Sea-level rise from Antarctic collapse may be slower than suggested.

A new study by scientists in the UK and France has found that Antarctic ice sheet collapse will have serious consequences for sea level rise over the next two hundred years, though not as much as some have suggested.This study, published this week in the journal Nature, uses an ice-sheet model to predict the consequences of unstable retreat of the ice, which recent studies suggest has begun in West Antarctica.

An international team of researchers, including a scientist from British Antarctic Survey (BAS), predict that the contribution is most likely to be 10 cm of sea-level rise this century under a mid to high climate scenario, but is extremely unlikely to be higher than 30 cm. When combined with other contributions, that’s a significant challenge for adapting to future sea level rise. But it’s also far lower than some previous estimates, which were as high as one metre from Antarctica alone.

The study’s central estimate raises the Intergovernmental Panel on Climate Change (IPCC) central prediction of 60 cm global sea-level rise by just a few centimetres under the mid to high scenario they used. But the team’s method allowed them to assess the likelihood of sea-level rise from substantial parts of the ice sheet collapsing, which the IPCC could not due to a lack of evidence. They predict there is a one in twenty chance that Antarctic collapse could contribute more than 30 cm sea-level rise by the end of the century and more than 72 cm by 2200. This does not rule out larger contributions on longer time scales.

Dr Tamsin Edwards, Lecturer in Environmental Sciences at the OU, says: “Our method is more comprehensive than previous estimates, because it has more exploration of uncertainty than previous model predictions and more physics than those based on extrapolation or expert judgment.”

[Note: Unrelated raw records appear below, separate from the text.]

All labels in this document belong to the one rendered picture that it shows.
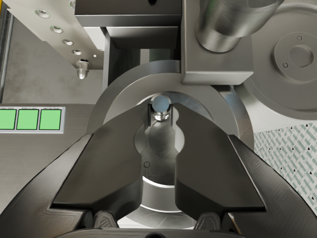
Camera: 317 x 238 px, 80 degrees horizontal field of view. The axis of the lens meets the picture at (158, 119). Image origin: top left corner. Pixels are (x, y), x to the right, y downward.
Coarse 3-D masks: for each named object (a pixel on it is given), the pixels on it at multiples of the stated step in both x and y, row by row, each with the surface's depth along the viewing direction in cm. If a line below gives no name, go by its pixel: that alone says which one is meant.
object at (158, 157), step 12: (168, 96) 15; (180, 96) 15; (192, 108) 15; (204, 108) 15; (156, 120) 15; (168, 120) 15; (156, 132) 15; (168, 132) 15; (156, 144) 15; (168, 144) 15; (144, 156) 14; (156, 156) 14; (168, 156) 15; (144, 168) 14; (156, 168) 14; (168, 168) 14; (156, 180) 14; (168, 180) 14
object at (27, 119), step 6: (24, 114) 50; (30, 114) 50; (36, 114) 50; (18, 120) 50; (24, 120) 50; (30, 120) 50; (36, 120) 50; (18, 126) 50; (24, 126) 50; (30, 126) 50
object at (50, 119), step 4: (44, 112) 50; (48, 112) 50; (52, 112) 50; (56, 112) 50; (44, 116) 50; (48, 116) 50; (52, 116) 50; (56, 116) 50; (44, 120) 50; (48, 120) 50; (52, 120) 50; (56, 120) 50; (40, 124) 50; (44, 124) 50; (48, 124) 50; (52, 124) 50; (56, 124) 50; (40, 128) 49; (44, 128) 49; (48, 128) 49; (52, 128) 49; (56, 128) 49
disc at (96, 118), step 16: (144, 64) 18; (160, 64) 18; (176, 64) 18; (128, 80) 18; (112, 96) 17; (224, 96) 17; (96, 112) 17; (240, 112) 17; (96, 128) 17; (240, 128) 17; (144, 208) 16; (144, 224) 16; (160, 224) 16; (176, 224) 16; (192, 224) 16
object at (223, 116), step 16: (144, 80) 16; (160, 80) 16; (176, 80) 16; (128, 96) 16; (144, 96) 16; (192, 96) 16; (208, 96) 16; (112, 112) 16; (224, 112) 16; (224, 128) 16; (144, 192) 15; (160, 192) 15; (160, 208) 15; (176, 208) 15
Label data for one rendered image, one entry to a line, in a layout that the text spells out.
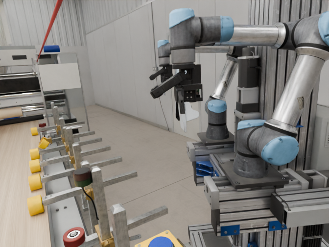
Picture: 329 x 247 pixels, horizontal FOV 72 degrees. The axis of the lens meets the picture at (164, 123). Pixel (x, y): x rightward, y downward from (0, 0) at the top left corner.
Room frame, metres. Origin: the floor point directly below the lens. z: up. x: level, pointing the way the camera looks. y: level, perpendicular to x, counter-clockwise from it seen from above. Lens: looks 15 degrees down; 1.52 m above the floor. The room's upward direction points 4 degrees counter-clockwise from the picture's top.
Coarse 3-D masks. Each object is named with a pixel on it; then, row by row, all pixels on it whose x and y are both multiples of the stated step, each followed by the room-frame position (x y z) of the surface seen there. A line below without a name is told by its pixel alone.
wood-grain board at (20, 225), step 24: (0, 144) 1.98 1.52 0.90; (24, 144) 1.93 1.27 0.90; (0, 168) 1.43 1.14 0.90; (24, 168) 1.41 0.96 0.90; (0, 192) 1.11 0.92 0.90; (24, 192) 1.09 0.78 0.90; (0, 216) 0.89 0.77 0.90; (24, 216) 0.88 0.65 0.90; (0, 240) 0.74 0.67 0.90; (24, 240) 0.73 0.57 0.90; (48, 240) 0.72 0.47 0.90
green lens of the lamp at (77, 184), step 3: (90, 177) 0.73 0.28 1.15; (84, 180) 0.71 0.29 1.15; (87, 180) 0.72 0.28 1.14; (90, 180) 0.73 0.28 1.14; (75, 183) 0.71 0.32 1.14; (78, 183) 0.71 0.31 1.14; (81, 183) 0.71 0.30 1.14; (84, 183) 0.71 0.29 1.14; (87, 183) 0.72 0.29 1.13; (90, 183) 0.73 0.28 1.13; (78, 186) 0.71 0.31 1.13; (81, 186) 0.71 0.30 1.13; (84, 186) 0.71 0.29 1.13
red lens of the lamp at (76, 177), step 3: (90, 171) 0.74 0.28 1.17; (75, 174) 0.71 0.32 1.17; (81, 174) 0.71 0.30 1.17; (84, 174) 0.71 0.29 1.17; (87, 174) 0.72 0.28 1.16; (90, 174) 0.74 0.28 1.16; (75, 177) 0.71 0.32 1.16; (78, 177) 0.71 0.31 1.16; (81, 177) 0.71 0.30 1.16; (84, 177) 0.71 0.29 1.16; (87, 177) 0.72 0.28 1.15; (75, 180) 0.71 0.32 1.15; (78, 180) 0.71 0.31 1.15; (81, 180) 0.71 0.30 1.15
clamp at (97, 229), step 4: (96, 228) 0.81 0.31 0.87; (96, 232) 0.79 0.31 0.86; (100, 236) 0.76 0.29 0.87; (112, 236) 0.76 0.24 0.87; (100, 240) 0.74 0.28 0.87; (104, 240) 0.74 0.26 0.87; (108, 240) 0.74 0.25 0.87; (112, 240) 0.74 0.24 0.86; (100, 244) 0.74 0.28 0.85; (104, 244) 0.72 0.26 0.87; (108, 244) 0.72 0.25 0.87; (112, 244) 0.73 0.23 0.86
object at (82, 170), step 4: (80, 168) 0.76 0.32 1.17; (84, 168) 0.76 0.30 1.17; (88, 168) 0.75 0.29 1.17; (76, 172) 0.73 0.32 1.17; (80, 172) 0.73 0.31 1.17; (84, 172) 0.72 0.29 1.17; (92, 184) 0.74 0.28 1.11; (84, 192) 0.73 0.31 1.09; (88, 196) 0.74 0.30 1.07; (92, 200) 0.74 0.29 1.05; (96, 212) 0.75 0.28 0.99; (96, 216) 0.74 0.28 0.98
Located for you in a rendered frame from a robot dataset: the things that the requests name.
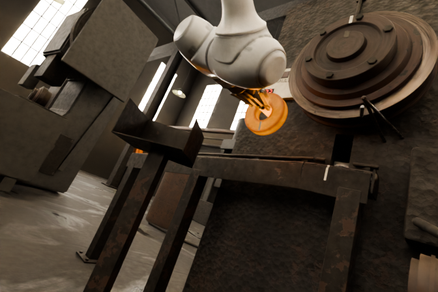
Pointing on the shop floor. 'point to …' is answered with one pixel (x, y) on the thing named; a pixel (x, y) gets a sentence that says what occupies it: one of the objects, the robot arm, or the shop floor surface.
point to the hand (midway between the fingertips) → (266, 109)
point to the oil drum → (167, 199)
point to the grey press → (88, 81)
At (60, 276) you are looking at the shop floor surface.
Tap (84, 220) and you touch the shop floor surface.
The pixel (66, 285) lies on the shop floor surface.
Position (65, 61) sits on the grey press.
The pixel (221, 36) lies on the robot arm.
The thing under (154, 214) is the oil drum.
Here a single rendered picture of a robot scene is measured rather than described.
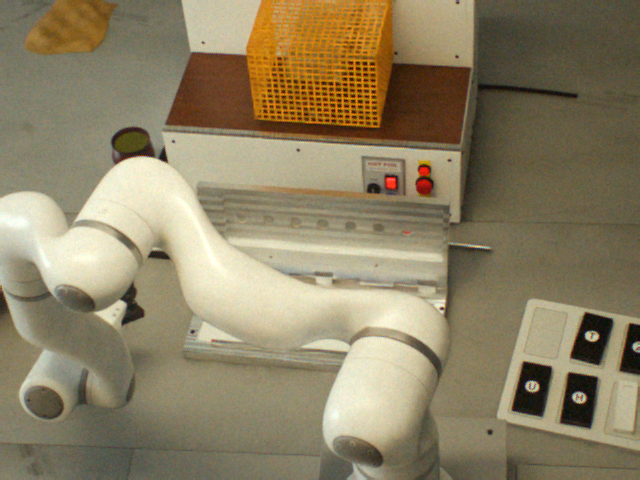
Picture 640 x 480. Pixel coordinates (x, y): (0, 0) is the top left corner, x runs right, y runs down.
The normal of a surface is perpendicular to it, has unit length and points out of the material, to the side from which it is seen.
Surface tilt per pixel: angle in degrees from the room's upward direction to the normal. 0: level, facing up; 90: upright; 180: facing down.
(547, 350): 0
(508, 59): 0
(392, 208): 79
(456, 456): 3
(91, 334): 48
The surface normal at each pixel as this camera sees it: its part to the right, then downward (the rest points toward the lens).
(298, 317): 0.30, 0.07
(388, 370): 0.06, -0.60
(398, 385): 0.40, -0.43
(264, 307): 0.11, -0.02
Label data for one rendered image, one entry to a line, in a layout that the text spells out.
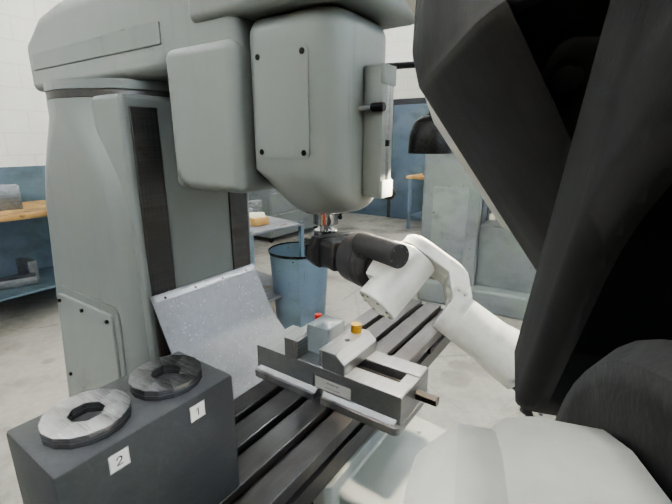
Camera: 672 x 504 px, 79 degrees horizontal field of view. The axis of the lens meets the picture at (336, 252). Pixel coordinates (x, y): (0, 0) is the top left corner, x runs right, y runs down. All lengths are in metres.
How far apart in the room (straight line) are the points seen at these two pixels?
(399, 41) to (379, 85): 7.41
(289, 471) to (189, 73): 0.70
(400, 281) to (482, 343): 0.13
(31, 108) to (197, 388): 4.54
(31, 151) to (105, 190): 3.97
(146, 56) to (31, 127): 4.04
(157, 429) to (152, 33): 0.71
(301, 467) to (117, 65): 0.87
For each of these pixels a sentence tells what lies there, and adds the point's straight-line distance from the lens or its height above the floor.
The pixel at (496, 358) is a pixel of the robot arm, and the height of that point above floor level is 1.16.
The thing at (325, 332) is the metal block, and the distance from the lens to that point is 0.83.
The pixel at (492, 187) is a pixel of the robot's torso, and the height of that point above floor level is 1.42.
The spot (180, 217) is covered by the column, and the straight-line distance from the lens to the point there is 1.02.
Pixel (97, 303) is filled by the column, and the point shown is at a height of 1.06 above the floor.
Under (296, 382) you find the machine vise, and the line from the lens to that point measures 0.88.
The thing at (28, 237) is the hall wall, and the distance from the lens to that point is 4.97.
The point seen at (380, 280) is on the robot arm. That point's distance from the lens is 0.58.
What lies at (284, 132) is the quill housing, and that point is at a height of 1.45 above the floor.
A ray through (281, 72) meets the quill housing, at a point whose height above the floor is 1.54.
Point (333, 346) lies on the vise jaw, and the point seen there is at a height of 1.05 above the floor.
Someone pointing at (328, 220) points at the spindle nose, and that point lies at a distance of 0.77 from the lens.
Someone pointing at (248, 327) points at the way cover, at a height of 0.96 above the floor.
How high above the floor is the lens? 1.43
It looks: 15 degrees down
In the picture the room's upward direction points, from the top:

Dr Dominic Hodgson, a glaciologist at British Antarctic Survey, says: “This study is significant. Advances in modelling are needed to reduce the error in global sea level predictions so that mitigation strategies (and Government expenditure) are focussed on the most likely sea level scenarios. This study takes us one step closer to understanding Antarctica’s likely contribution to future sea level rise.”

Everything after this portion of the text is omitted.